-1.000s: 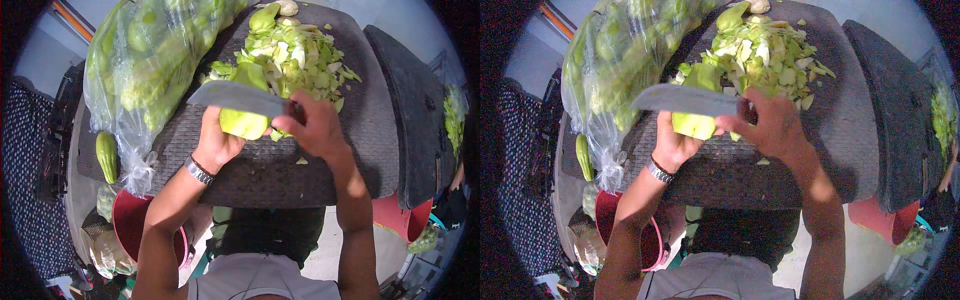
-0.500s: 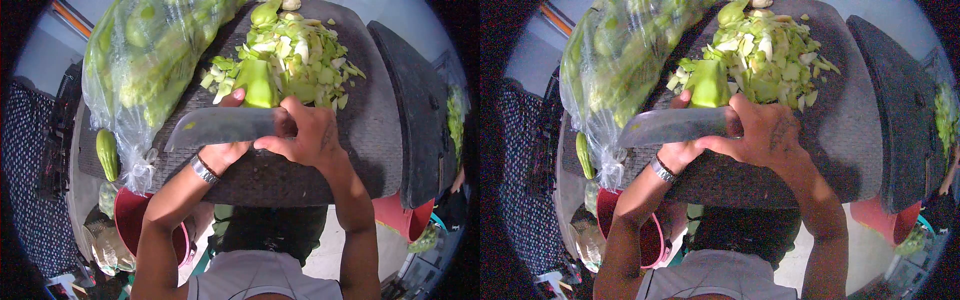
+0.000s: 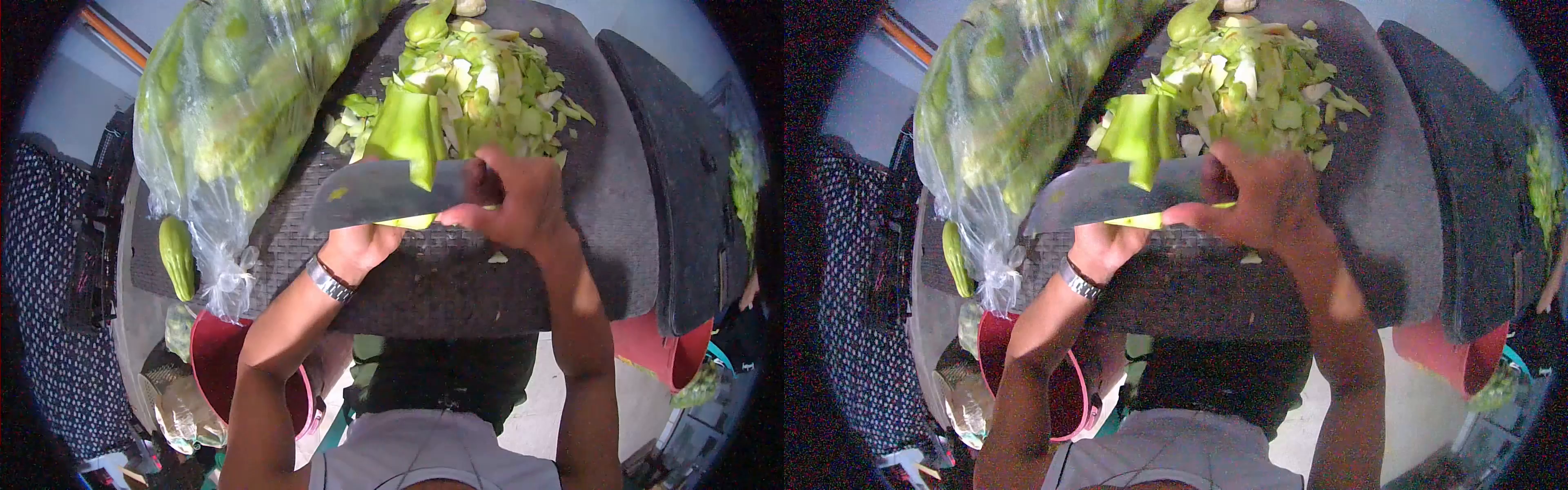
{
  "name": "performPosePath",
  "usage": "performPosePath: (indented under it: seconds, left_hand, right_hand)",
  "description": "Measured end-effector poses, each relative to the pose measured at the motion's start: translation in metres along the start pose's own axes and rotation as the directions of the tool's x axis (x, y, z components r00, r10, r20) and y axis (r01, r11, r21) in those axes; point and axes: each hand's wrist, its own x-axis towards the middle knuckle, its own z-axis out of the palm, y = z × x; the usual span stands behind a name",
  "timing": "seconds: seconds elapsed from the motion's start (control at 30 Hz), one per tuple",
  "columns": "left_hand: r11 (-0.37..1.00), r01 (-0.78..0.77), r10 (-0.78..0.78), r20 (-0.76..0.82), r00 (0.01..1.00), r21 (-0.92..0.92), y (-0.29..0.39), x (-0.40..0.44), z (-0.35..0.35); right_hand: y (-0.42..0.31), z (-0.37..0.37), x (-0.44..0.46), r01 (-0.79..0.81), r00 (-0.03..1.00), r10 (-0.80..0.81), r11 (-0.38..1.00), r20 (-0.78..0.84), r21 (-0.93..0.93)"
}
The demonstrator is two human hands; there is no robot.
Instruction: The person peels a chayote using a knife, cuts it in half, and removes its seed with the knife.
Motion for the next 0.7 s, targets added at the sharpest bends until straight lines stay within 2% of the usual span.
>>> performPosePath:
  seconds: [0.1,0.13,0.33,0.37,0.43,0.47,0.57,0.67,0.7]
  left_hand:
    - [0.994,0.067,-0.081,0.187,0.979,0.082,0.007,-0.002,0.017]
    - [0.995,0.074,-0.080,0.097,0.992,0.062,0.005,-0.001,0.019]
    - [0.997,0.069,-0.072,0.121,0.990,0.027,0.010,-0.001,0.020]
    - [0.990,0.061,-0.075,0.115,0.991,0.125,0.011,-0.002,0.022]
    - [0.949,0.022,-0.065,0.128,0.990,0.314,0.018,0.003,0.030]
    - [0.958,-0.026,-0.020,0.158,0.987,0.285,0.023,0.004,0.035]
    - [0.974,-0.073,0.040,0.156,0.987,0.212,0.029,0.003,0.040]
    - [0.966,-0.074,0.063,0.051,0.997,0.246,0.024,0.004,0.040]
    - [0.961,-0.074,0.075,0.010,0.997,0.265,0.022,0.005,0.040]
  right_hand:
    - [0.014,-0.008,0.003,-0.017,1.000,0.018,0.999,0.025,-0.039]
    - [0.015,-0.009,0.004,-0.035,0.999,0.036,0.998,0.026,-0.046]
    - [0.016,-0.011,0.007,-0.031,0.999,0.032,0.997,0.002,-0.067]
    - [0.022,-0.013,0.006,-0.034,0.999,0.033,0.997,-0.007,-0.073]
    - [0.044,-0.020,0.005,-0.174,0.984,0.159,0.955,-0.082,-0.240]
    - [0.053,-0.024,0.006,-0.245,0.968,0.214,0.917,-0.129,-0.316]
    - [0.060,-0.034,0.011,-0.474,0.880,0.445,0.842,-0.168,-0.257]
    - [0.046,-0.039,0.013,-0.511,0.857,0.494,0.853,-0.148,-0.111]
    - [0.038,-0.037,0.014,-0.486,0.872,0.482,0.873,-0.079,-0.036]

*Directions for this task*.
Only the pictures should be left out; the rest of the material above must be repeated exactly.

*Result of the exercise*.
-1.000s: 
-0.500s: 
+0.000s: 
{
  "name": "performPosePath",
  "usage": "performPosePath: (indented under it: seconds, left_hand, right_hand)",
  "description": "Measured end-effector poses, each relative to the pose measured at the motion's start: translation in metres along the start pose's own axes and rotation as the directions of the tool's x axis (x, y, z components r00, r10, r20) and y axis (r01, r11, r21) in those axes; point and axes: each hand's wrist, its own x-axis towards the middle knuckle, its own z-axis out of the palm, y = z × x; the usual span stands behind a name",
  "timing": "seconds: seconds elapsed from the motion's start (control at 30 Hz), one per tuple",
  "columns": "left_hand: r11 (-0.37..1.00), r01 (-0.78..0.77), r10 (-0.78..0.78), r20 (-0.76..0.82), r00 (0.01..1.00), r21 (-0.92..0.92), y (-0.29..0.39), x (-0.40..0.44), z (-0.35..0.35); right_hand: y (-0.42..0.31), z (-0.37..0.37), x (-0.44..0.46), r01 (-0.79..0.81), r00 (-0.03..1.00), r10 (-0.80..0.81), r11 (-0.38..1.00), r20 (-0.78..0.84), r21 (-0.93..0.93)"
}
The demonstrator is two human hands; there is no robot.
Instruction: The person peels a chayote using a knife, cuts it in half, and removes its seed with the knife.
Motion for the next 0.7 s, targets added at the sharpest bends until straight lines stay within 2% of the usual span.
>>> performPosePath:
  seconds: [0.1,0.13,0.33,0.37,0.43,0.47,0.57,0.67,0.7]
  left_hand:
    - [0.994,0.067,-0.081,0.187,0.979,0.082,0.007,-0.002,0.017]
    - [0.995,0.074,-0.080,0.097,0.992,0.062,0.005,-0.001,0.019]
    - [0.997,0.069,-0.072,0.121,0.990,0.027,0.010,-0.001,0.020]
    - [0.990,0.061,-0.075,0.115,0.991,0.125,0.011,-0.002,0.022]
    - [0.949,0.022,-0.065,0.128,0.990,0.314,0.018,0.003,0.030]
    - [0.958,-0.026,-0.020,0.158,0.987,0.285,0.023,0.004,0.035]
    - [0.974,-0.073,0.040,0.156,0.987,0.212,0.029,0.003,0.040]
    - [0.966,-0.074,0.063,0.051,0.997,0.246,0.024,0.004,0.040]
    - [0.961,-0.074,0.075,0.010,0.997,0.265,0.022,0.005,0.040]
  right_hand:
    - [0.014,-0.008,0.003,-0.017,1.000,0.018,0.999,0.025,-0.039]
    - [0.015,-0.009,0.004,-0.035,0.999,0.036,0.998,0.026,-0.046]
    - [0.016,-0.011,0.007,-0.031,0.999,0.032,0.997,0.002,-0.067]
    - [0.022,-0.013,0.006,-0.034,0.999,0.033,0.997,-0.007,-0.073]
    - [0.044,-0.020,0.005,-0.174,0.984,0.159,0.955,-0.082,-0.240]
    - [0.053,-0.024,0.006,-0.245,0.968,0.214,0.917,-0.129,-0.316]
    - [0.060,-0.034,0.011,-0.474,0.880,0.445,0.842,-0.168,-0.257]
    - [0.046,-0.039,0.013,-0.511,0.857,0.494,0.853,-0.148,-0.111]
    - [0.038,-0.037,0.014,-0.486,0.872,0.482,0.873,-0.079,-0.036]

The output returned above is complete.